**Data segment**
■ ■ ■ ■
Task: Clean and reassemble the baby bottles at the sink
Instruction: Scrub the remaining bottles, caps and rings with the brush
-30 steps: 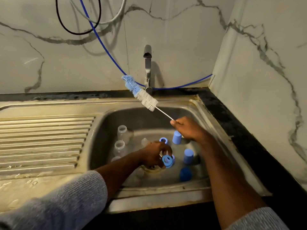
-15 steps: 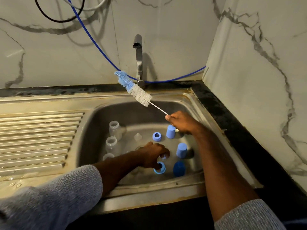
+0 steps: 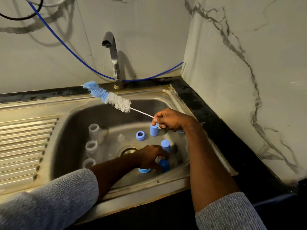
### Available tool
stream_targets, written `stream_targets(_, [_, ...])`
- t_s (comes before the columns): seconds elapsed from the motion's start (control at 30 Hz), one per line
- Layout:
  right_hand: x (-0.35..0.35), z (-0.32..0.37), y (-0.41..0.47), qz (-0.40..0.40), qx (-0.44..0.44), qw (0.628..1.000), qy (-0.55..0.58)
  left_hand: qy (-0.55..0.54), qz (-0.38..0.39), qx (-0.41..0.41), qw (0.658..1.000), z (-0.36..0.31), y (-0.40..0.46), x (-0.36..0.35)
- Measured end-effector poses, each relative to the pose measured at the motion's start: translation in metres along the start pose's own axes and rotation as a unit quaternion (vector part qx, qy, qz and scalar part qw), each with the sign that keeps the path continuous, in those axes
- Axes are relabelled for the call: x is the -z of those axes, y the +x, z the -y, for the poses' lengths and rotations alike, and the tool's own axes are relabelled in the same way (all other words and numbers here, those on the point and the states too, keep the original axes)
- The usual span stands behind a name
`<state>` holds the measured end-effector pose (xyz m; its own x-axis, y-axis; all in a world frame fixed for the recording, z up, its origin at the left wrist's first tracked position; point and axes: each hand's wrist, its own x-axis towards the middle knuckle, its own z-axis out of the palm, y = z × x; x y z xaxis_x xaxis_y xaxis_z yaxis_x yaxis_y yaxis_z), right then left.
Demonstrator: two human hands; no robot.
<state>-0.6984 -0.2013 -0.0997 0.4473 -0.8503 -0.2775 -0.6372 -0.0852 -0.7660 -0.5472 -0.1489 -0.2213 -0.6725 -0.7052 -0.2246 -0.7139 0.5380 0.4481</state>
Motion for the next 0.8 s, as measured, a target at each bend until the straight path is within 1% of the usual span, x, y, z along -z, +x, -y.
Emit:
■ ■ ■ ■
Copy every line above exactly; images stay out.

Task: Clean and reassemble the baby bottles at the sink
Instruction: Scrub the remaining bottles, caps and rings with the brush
-30 steps: 
-15 steps: 
+0 steps: 
### Available tool
stream_targets, written `stream_targets(_, [_, ...])`
- t_s (comes before the columns): seconds elapsed from the motion's start (control at 30 Hz), one per line
- Layout:
  right_hand: x (-0.35..0.35), z (-0.32..0.37), y (-0.41..0.47), qz (-0.40..0.40), qx (-0.44..0.44), qw (0.628..1.000), qy (-0.55..0.58)
  left_hand: qy (-0.55..0.54), qz (-0.38..0.39), qx (-0.41..0.41), qw (0.658..1.000), z (-0.36..0.31), y (-0.40..0.46), x (-0.36..0.35)
- Measured end-effector poses, each relative to the pose measured at the motion's start: translation in metres along the start pose's own axes and rotation as a unit quaternion (vector part qx, qy, qz and scalar part qw), each with the sign that keeps the path continuous, in those axes
- Axes are relabelled for the call: x is the -z of those axes, y the +x, z the -y, for the poses' lengths and rotations alike, and the tool's own axes are relabelled in the same way (all other words and numbers here, those on the point and the states too, keep the original axes)
- The usual span stands behind a name
`<state>` holds the measured end-effector pose (xyz m; its own x-axis, y-axis; all in a world frame fixed for the recording, z up, its origin at the left wrist's first tracked position; point and axes: each hand's wrist, its own x-axis towards the middle knuckle, its own z-axis out of the palm, y = z × x; x y z xaxis_x xaxis_y xaxis_z yaxis_x yaxis_y yaxis_z), right then left.
Demonstrator: two human hands; no robot.
<state>-0.6984 -0.2013 -0.0997 0.4473 -0.8503 -0.2775 -0.6372 -0.0852 -0.7660 -0.5472 -0.1489 -0.2213 -0.6725 -0.7052 -0.2246 -0.7139 0.5380 0.4481</state>
Motion for the next 0.8 s, as measured, a target at each bend until the straight path is within 1% of the usual span, x, y, z along -z, +x, -y.
Emit:

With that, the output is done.